In this study, we developed a trial CNN-based multi-class histology classifier model for detected colorectal neoplastic lesion in routine colonoscopy still images with NBI mode in common shooting condition. The NBI offers a significant advantage for CNN-based image classification thanks to its ability to provide high contrast or detailed pictorial information without requiring any pre-acquisition preparation. The diagnosis process includes patch-level histology mapping over the entire in-focus region of NBI image, trained on ResNet50 and the calculation of argmax among intersections over union between annotation mask and patch-level union masks for image-level histology. This model achieved an image-level accuracy of 0.986, suggesting its potential as a diagnostic tool.

The advancement of machine learning using CNN has enabled physicians to apply CAD of medical images in their specialized field. The American Society for Gastrointestinal Endoscopy AI Task Force16 stated that CAD plays a crucial role in screening and surveillance colonoscopy for colorectal cancer prevention. Similarly, a European Society of Gastrointestinal Endoscopy mentioned to the capability of AI for accurately predicting the histology of polyps from endoscopic images and improving the cost-efficiency and safety of colonoscopic colorectal cancer screening and surveillance17. The supervised learning of a CNN has enabled the development of a model for automated detection of colon polyps6, as well as binary classification models for distinguishing adenomatous from non-adenomatous polyps (with a ten-fold validation accuracy of 0.751)7, adenomatous from hyperplastic diminutive colorectal polyps (with an accuracy of 94%)8, and neoplastic polyps from non-neoplastic polyps (with a high confidence rate of 0.85)9.

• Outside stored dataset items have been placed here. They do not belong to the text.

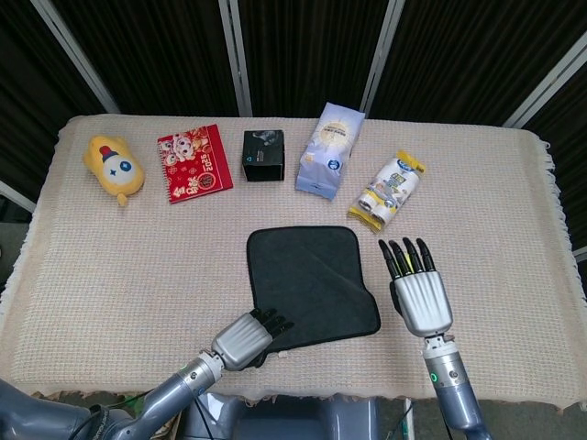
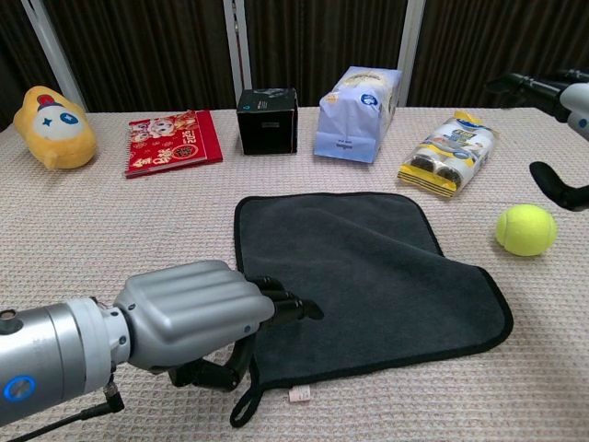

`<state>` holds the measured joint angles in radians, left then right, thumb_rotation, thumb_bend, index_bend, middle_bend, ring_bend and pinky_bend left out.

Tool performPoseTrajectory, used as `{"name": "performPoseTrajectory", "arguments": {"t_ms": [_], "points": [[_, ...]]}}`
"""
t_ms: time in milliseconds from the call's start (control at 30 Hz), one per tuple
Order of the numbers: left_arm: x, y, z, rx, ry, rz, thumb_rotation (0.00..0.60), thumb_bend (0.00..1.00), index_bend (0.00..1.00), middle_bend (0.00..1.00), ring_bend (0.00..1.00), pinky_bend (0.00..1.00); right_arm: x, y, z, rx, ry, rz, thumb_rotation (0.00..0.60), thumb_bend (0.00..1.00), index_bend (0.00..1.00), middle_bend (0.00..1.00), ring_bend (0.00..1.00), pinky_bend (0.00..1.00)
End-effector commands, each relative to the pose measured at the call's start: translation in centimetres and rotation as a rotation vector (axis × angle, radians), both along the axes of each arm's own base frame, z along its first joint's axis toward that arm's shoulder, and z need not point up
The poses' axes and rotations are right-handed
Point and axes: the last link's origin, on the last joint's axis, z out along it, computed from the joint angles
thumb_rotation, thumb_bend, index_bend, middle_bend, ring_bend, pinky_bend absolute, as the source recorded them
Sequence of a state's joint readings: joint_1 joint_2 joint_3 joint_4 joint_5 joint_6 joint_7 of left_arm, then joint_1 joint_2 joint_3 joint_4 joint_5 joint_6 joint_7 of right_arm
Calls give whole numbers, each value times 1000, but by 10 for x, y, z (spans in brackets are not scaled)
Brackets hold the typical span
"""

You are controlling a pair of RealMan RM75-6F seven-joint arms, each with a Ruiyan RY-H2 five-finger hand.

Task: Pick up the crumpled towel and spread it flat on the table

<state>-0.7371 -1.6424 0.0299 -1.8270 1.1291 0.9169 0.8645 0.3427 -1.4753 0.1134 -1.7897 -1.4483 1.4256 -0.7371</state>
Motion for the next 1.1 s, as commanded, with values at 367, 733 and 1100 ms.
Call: {"name": "performPoseTrajectory", "arguments": {"t_ms": [367,733,1100], "points": [[3,-7,-8,-67,110,-31,600,1000,58,110,67,241,-4,1,6,-2,-17,-7,600,592,0,128,63,65],[-7,-15,-6,-90,163,-30,600,1000,69,112,67,241,-8,3,6,-5,-10,-10,600,592,0,128,63,65],[-32,-17,9,-93,182,-20,600,1000,63,112,67,241,-5,6,-1,-3,-4,-4,600,592,0,128,63,65]]}}
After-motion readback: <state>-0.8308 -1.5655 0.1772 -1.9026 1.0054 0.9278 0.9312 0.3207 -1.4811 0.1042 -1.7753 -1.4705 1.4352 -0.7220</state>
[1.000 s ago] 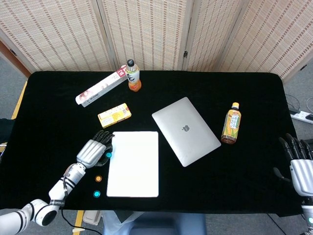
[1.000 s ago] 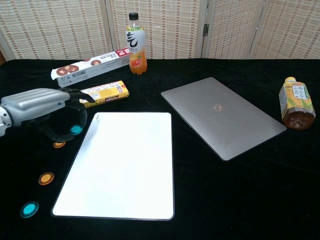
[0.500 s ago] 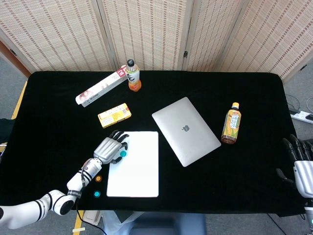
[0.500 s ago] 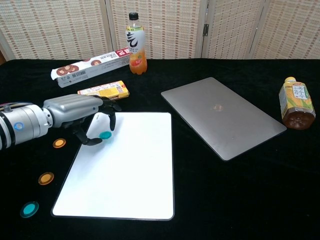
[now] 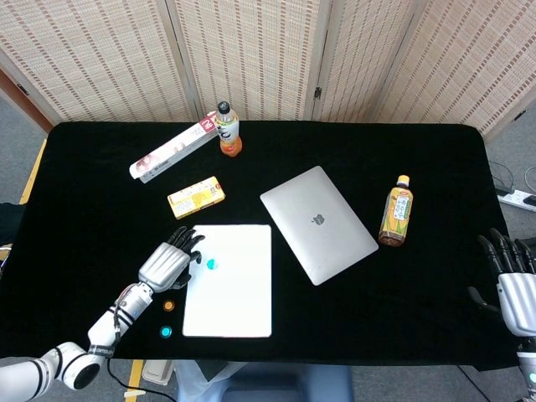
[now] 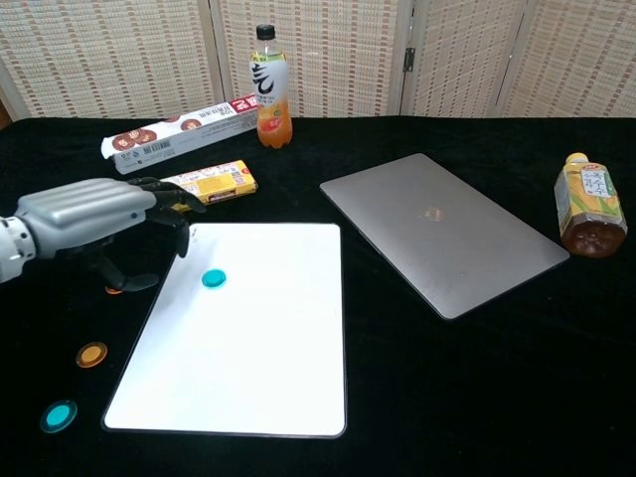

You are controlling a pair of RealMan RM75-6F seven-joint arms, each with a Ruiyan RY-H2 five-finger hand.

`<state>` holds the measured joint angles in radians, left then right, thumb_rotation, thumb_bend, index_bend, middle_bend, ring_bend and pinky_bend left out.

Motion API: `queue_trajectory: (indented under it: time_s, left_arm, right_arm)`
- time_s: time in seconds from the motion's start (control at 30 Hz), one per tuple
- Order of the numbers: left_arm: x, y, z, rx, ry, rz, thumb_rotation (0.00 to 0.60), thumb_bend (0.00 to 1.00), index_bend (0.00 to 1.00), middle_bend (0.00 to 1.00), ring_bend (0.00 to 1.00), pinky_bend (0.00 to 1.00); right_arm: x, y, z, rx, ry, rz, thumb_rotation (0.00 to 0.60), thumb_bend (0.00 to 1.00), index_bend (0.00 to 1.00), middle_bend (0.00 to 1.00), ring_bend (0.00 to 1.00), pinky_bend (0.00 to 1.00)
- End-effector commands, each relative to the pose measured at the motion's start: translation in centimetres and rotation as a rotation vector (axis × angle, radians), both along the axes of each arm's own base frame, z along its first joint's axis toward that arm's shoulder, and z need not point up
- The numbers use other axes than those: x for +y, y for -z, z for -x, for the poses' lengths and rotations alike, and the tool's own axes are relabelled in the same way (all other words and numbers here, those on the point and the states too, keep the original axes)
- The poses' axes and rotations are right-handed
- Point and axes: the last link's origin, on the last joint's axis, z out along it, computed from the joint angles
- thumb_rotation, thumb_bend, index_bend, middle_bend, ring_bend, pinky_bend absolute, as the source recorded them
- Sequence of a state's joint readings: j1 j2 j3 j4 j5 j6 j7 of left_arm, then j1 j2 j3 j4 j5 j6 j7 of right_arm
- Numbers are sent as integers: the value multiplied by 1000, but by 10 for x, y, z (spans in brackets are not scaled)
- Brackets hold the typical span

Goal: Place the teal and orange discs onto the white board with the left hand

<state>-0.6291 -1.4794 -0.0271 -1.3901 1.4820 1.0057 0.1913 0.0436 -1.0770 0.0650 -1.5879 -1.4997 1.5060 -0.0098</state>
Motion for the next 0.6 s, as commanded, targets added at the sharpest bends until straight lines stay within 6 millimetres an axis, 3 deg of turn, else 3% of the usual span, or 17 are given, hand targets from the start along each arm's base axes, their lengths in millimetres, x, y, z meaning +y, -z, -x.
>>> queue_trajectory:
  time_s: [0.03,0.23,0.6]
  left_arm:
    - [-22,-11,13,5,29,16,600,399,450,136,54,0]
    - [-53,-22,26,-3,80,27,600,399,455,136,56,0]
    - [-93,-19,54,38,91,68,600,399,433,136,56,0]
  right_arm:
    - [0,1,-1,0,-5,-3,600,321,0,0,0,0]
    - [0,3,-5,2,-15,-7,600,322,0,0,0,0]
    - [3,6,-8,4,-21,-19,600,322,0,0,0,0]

However, a CNN model for multiclass differentiation among low-grade dysplasia, high-grade dysplasia, and carcinoma with superficial or deep submucosal invasion has not been developed. Although invading depth is determinant for therapeutic intervention (endoscopic resection or surgery), it has been evaluated so far by endoscopists with the use of knowledge-based criteria12,18 which inevitably suffers from a variety of biases in evaluation. One study has reported a CNN-based binary class prediction model for deeply submucosal invasive carcinoma with an overall accuracy of 85.5%, which is comparable to that of expert endoscopists19. Although it must be done with caution, comparison of model accuracy between studies with different designs revealed a prediction accuracy of 0.991 for carcinoma with deeply submucosal invasion in this study. To accurately compare the accuracy of ML models regardless of algorithm and class numbers, the promotion of a benchmark data set library with annotation masks20 is essential.

A patch-based CNN has been utilized for automated detection of a target area within a whole slide image in digital pathology21,22. This method has been recently applied for automated severity mapping along the entire colorectum in patients with ulcerative colitis from capsule endoscopy video files23, as it is considered to have an advantage when the object for classification is composed of topographically varying elements, such as severity or atypism. When reconstructing histologic maps in resected specimens, one often encounters topographic heterogeneity in the grade of dysplasia as well as invading depth. In this study, a single histology or label was assigned to a single lesion image, thus resulting in similar labels across the entire lesion area, which may have impacted the outcomes. None the less, a multi-class classification model developed from a trained patch-level classifier has achieved a high image-level accuracy of over 0.96, which may provide a potential diagnostic tool with minimal human input in routine colonoscopy.

The limitations of the study were: its single-center, retrospective nature, limited dataset size, and lack of external validation; moreover, other classification models including VGGNets, DenseNets and ViT were not explored; the applicability of the model to diagnosis in the subsequent endoscopy system is uncertain.